After 18 months DOD IT reform finally beginning “to bear fruit” according to Information Week’s J. Nicholas Hoover, and not surprisingly former California CIO Teri Takai is right in the thick of things:
…DOD’s reforms thus far have seemed to place a greater emphasis on the role of DOD CIO Teri Takai.
The most recent piece of the overhaul is a renewed emphasis on the DOD CIO executive board, an organization of top DOD officials that informally advises the CIO on a broad array of issues. In a memo issued to DOD officials earlier this month, deputy secretary of defense Ashton Carter said that he wanted to “refocus and strengthen” the board on providing “active” guidance on the military’s IT goals…
The executive board move could tie Takai more closely with the rest of DOD leadership, as the board counts among its members the directors of NSA and the Defense Information Systems Agency and several undersecretaries of defense. “The goal of the board is to provide unified direction and leadership to effectively and efficiently manage and operate the information enterprise,” Carter wrote in the memo.
Last month, Carter officially disestablished ASD/NII. That move had been on the table since August 2010, when then-secretary of defense Robert Gates announced that the military would be creating a stronger DOD CIO position and in the process eliminate ASD/NII because it had become “redundant, costly, and cumbersome.”
The memo disestablishing ASD/NII also directed that the DOD CIO remain as the military’s “primary authority for the policy and oversight of information resources management.” Although it handed some acquisition authority over to the undersecretary of defense for acquisition, technology, and logistics, the memo also clarified that Takai would retain certain other authority on IT acquisition.
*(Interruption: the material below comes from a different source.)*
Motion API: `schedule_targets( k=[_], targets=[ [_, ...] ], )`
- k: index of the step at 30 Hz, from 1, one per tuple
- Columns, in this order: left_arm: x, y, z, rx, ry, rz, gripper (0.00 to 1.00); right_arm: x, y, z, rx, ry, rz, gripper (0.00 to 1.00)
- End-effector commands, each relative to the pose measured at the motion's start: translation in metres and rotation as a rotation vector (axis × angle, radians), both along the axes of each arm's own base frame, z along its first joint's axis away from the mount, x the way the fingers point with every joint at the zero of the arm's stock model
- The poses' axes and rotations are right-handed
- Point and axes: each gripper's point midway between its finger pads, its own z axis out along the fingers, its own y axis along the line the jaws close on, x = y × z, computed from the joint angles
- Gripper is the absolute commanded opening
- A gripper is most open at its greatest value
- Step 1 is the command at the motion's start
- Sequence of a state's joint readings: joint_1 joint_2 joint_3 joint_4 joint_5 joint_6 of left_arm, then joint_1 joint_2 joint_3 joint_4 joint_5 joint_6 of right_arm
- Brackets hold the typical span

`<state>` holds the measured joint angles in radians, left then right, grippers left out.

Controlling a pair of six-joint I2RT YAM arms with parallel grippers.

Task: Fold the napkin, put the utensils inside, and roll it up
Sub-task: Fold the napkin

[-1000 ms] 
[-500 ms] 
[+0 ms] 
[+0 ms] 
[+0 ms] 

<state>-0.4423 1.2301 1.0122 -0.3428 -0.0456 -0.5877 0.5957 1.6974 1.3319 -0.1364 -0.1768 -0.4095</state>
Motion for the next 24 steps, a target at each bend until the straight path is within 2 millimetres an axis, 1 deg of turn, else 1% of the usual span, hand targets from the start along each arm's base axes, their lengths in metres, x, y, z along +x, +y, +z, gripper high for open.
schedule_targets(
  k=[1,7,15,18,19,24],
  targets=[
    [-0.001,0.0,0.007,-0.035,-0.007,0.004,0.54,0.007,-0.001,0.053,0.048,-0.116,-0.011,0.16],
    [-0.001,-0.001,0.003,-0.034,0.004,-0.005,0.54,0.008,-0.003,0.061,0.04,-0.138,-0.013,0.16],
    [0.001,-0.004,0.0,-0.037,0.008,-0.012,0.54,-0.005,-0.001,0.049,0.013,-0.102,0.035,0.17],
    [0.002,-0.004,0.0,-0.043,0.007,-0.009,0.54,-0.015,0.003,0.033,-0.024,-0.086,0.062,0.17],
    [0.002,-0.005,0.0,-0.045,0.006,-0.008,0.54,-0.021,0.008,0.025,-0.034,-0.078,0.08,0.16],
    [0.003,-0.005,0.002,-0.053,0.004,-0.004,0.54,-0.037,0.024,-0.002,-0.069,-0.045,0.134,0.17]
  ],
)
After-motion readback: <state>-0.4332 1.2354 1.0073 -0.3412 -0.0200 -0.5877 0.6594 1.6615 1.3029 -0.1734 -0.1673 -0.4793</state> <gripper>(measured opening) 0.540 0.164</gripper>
The third recent major change at DOD was the unveiling of the military’s enterprise IT strategy in December. The strategy outlined $5.2 billion in cuts through infrastructure consolidation and enterprise services and identified a total of 26 initiatives to increase DOD’s IT efficiency and effectiveness.
The IT strategy plots “aggressive consolidation” of IT at DOD through 2015 in order to do away with what Takai wrote in the document amounted to a “patchwork of capabilities” that have resulted from decentralized IT planning.